**Task statement**
Copy, from the material below, each line that contains the word "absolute".

**Material to process**
-.-.-
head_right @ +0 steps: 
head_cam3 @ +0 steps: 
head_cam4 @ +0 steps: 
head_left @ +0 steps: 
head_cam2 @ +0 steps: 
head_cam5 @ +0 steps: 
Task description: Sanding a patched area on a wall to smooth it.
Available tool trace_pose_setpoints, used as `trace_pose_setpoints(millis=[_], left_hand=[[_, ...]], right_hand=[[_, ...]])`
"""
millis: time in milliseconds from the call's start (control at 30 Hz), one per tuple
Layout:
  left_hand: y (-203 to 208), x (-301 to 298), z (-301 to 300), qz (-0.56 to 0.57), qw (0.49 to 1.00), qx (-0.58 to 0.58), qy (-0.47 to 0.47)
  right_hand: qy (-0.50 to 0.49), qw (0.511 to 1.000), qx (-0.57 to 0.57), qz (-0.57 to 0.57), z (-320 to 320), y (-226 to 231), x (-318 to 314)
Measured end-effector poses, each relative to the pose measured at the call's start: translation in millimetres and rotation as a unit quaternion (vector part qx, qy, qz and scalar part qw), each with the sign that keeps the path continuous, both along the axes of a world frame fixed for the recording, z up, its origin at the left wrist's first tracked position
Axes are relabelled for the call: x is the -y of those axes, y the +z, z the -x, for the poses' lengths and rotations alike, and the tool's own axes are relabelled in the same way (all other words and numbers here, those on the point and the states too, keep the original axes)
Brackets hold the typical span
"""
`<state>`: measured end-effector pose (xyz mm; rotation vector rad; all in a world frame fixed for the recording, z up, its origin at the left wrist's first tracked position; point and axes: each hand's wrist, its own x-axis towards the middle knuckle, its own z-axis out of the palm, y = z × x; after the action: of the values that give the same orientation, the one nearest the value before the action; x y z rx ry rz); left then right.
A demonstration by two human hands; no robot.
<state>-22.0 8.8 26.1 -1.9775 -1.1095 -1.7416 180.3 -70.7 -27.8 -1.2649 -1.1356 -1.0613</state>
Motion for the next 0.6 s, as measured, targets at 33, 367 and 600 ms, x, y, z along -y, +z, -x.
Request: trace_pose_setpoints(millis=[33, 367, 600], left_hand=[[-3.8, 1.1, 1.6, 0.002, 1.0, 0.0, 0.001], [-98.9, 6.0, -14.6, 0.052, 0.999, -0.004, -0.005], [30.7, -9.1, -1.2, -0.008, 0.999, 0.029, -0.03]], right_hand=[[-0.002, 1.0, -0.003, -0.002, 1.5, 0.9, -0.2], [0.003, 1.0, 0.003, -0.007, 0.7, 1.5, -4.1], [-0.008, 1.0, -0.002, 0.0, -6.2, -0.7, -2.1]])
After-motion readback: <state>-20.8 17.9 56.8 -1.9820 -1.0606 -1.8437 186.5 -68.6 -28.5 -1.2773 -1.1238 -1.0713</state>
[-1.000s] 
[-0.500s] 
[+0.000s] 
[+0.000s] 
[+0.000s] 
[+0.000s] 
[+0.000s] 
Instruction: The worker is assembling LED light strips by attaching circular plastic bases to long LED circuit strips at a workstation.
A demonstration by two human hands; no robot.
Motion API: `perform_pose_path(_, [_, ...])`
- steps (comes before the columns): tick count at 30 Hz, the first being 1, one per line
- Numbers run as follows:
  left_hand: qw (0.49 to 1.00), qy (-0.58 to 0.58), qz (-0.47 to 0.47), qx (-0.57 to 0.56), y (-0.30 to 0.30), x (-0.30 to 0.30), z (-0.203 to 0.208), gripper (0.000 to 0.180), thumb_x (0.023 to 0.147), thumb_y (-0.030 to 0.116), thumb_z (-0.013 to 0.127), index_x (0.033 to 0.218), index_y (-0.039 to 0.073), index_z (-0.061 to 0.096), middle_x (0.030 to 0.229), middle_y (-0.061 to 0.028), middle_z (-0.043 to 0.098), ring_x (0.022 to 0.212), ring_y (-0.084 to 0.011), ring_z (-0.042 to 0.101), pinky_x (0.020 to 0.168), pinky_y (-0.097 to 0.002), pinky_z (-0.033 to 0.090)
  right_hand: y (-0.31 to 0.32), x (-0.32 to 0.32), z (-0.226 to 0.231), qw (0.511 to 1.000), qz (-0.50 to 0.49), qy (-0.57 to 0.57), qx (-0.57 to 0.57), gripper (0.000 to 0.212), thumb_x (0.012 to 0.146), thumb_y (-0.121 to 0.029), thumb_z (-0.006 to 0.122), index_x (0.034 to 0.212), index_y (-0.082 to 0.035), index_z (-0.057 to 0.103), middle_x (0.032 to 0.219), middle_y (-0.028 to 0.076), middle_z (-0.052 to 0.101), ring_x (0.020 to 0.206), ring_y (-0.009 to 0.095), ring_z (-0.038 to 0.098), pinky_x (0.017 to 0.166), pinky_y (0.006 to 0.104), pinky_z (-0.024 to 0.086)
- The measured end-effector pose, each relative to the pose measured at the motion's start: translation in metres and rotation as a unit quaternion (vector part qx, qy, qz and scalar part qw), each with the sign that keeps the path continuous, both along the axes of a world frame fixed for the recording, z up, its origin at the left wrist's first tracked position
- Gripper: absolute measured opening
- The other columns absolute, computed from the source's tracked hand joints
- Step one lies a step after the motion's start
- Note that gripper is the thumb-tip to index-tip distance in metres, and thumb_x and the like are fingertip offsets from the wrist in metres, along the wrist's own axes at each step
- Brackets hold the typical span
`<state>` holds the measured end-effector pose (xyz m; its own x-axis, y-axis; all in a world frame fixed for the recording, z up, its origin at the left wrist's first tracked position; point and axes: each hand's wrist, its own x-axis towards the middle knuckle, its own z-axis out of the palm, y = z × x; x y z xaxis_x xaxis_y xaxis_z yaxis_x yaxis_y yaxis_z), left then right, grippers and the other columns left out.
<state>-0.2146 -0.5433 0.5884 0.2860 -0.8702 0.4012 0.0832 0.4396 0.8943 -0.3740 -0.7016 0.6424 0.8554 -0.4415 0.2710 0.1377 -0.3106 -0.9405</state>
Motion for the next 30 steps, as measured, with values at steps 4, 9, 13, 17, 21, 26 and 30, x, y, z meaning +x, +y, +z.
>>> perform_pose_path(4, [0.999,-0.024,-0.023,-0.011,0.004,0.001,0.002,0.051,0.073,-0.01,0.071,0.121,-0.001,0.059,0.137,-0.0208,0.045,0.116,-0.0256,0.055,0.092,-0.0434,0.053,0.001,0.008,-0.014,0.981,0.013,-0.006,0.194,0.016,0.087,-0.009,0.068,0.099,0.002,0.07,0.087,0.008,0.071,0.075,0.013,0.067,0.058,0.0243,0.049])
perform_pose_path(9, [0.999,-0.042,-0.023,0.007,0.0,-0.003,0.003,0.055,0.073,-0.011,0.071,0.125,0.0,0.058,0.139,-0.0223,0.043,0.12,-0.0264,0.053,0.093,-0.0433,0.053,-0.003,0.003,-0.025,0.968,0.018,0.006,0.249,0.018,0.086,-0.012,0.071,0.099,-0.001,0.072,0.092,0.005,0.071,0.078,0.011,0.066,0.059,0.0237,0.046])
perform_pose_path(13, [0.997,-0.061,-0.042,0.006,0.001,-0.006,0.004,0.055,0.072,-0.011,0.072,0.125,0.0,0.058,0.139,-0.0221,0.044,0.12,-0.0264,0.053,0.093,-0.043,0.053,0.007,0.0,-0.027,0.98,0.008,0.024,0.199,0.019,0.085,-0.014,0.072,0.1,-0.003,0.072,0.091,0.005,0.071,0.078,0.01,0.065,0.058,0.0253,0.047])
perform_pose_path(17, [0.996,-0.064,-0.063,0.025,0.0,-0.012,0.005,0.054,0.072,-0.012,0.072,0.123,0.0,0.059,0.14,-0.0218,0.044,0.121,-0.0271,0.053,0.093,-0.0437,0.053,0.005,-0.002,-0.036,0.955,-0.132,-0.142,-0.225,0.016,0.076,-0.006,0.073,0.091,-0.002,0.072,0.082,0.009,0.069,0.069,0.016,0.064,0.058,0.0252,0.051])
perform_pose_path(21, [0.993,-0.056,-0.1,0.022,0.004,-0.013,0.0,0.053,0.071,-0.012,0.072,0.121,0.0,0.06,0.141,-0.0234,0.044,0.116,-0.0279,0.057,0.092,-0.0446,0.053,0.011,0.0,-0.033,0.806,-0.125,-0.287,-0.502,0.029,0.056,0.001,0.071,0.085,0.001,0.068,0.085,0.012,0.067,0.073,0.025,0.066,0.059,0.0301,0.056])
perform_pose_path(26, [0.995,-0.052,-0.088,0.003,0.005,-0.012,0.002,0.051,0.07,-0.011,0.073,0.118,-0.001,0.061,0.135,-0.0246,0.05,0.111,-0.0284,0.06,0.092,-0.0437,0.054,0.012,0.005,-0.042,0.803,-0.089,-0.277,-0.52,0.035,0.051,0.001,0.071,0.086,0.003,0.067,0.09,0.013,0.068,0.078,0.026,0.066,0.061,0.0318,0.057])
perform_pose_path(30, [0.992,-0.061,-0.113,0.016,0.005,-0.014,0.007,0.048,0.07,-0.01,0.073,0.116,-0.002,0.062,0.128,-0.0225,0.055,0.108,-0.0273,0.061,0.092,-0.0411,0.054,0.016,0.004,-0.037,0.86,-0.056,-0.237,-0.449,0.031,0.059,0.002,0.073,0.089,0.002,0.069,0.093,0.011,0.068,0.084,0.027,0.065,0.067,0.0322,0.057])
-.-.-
**Exercise output**
- Gripper: absolute measured opening
- The other columns absolute, computed from the source's tracked hand joints

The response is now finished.